## Aim of the exercise
Print out every line of the material exactly. Include no pictures.

## Provided material
--*--

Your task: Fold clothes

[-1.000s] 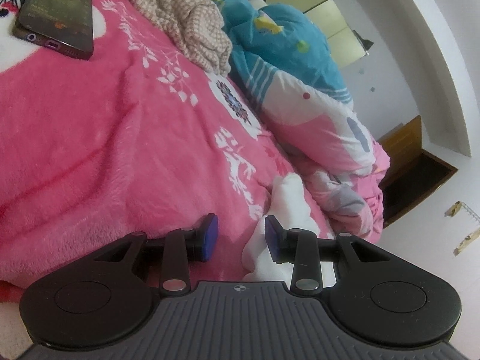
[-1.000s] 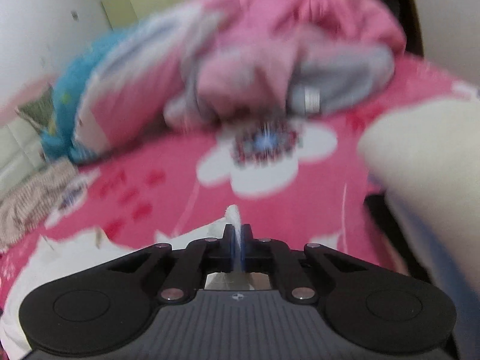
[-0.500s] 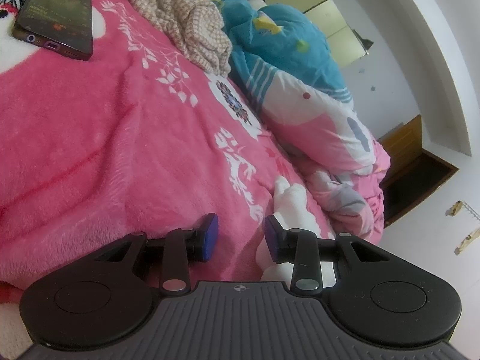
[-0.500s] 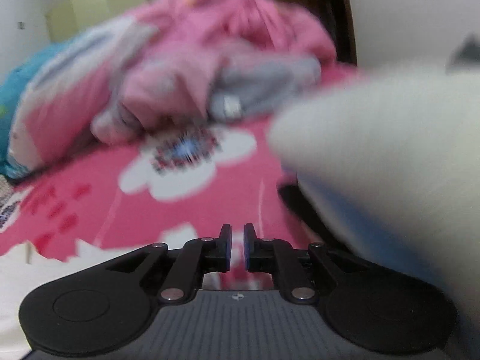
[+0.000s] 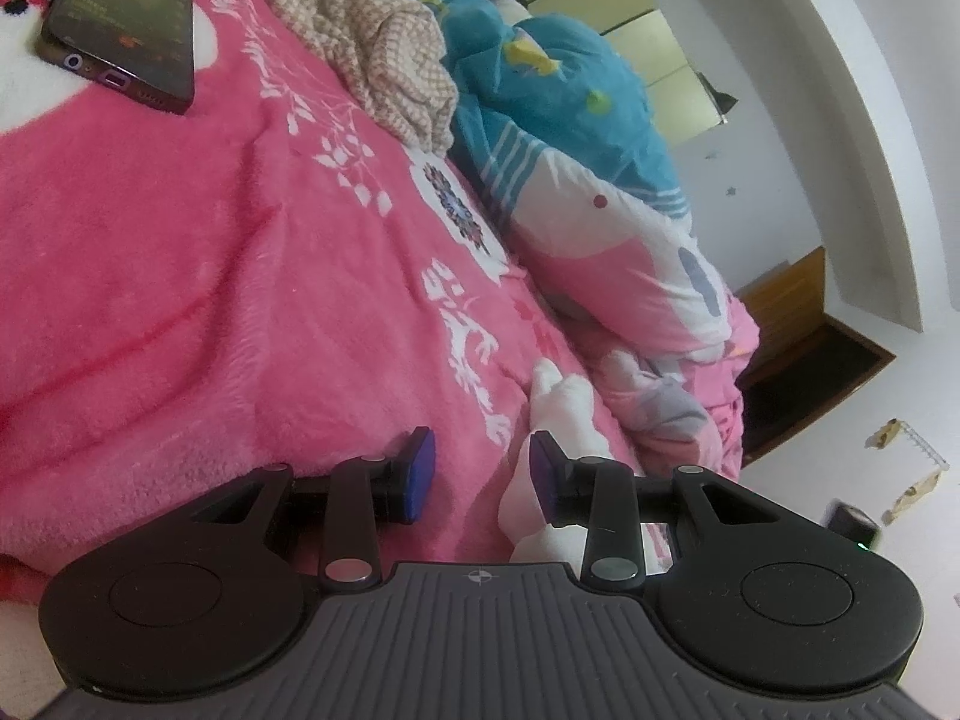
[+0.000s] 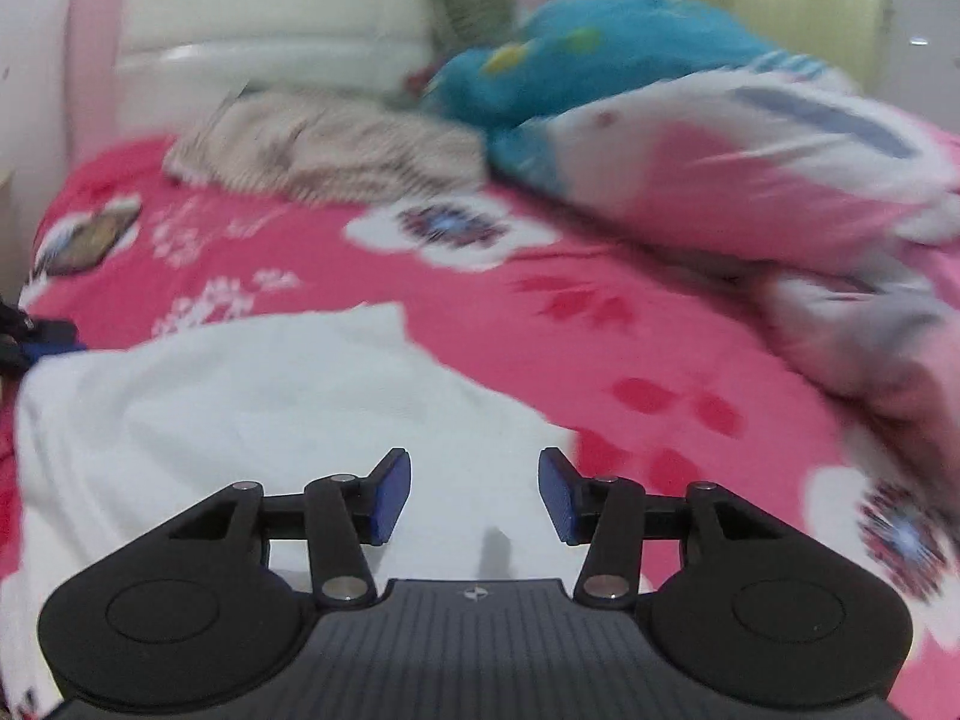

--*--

## Reply to the task
Your task: Fold clothes

[-1.000s] 
[-1.000s] 
[-0.500s] 
[-0.500s] 
[+0.000s] 
[+0.000s] 

The output is done.